*EXERCISE GOAL:*
Go over the records and count each line that has the string "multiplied". Give the number and nothing else.

*EXTRACTED ENTRIES:*

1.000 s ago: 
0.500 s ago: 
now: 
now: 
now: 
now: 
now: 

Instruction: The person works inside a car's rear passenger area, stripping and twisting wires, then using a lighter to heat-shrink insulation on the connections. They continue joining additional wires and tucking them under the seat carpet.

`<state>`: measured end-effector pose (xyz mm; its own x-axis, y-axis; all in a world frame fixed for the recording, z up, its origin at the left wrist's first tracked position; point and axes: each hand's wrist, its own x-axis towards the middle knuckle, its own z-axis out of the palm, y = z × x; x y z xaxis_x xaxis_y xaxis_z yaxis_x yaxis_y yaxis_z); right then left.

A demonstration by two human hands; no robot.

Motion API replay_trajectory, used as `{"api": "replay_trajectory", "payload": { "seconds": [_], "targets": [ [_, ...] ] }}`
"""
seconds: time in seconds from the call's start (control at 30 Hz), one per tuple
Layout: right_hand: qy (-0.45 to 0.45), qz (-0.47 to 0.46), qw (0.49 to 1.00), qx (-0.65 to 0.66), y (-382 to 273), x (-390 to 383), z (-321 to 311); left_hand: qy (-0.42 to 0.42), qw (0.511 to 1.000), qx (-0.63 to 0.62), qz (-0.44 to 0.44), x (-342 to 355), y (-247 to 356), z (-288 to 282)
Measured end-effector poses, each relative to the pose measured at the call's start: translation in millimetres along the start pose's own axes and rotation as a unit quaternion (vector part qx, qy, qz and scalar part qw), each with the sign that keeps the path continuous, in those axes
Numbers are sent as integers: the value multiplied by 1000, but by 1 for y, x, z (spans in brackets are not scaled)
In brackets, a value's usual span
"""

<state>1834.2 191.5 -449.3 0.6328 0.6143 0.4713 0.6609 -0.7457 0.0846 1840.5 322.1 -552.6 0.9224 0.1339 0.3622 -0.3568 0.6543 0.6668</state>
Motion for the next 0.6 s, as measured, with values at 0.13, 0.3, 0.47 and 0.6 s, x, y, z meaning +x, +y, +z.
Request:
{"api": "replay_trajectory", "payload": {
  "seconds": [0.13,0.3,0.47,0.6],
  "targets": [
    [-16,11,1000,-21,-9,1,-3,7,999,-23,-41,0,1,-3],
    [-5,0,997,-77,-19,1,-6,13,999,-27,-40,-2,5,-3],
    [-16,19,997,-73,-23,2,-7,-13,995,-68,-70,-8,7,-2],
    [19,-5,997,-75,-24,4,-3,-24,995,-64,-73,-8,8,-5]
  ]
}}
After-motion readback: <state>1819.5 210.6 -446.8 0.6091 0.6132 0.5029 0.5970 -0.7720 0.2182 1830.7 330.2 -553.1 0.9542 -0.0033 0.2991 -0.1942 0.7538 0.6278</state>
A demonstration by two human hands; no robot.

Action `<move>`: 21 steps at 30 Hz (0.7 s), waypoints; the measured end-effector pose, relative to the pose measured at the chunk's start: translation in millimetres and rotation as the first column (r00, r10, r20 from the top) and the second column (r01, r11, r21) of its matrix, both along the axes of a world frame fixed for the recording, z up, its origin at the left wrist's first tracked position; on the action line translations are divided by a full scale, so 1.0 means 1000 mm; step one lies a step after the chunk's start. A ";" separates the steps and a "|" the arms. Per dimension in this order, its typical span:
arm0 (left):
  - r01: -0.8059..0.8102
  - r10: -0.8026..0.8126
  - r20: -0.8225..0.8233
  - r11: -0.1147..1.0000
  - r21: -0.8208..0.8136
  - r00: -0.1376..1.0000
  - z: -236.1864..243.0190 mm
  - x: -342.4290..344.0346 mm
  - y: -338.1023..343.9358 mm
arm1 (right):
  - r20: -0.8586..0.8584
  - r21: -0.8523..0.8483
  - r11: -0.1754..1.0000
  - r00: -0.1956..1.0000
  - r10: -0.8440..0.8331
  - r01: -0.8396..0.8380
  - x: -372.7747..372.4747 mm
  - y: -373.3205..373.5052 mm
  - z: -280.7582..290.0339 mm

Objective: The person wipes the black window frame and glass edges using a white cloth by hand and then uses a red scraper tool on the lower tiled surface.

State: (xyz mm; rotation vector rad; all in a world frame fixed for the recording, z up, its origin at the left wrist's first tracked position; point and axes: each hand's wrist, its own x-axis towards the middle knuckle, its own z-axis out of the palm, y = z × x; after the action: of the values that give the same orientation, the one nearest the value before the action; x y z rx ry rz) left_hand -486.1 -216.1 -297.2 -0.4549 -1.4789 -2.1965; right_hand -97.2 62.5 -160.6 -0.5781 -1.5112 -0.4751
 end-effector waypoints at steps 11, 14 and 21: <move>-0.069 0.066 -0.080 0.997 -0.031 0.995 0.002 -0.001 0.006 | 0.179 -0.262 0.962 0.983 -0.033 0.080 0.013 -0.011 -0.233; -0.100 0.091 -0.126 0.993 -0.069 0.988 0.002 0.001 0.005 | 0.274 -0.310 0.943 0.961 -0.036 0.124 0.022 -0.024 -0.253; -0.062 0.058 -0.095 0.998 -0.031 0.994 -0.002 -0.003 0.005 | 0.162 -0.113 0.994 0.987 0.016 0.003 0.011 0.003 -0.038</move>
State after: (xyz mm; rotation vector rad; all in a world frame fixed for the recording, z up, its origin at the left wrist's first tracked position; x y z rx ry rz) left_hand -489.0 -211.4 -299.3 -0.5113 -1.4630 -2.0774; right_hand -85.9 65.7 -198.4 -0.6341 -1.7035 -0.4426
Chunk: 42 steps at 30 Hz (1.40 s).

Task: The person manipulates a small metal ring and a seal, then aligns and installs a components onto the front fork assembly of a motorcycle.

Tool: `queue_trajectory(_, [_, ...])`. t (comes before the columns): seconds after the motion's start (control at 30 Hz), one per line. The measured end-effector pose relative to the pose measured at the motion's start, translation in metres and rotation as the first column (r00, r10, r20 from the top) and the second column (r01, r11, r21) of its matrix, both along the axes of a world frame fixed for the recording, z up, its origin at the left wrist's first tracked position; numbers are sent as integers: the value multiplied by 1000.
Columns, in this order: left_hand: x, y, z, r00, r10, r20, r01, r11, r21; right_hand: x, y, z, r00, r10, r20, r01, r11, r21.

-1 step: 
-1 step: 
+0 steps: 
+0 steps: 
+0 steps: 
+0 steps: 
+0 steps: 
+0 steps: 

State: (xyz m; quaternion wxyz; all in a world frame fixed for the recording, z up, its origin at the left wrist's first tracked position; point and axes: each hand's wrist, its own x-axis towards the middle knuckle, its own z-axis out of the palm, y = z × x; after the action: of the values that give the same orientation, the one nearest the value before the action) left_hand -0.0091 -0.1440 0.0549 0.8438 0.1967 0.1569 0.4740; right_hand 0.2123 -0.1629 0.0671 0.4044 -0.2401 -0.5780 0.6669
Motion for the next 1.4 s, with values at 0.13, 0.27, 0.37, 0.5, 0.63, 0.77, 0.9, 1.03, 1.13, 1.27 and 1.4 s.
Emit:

*RESPONSE TO THE EXERCISE:*
2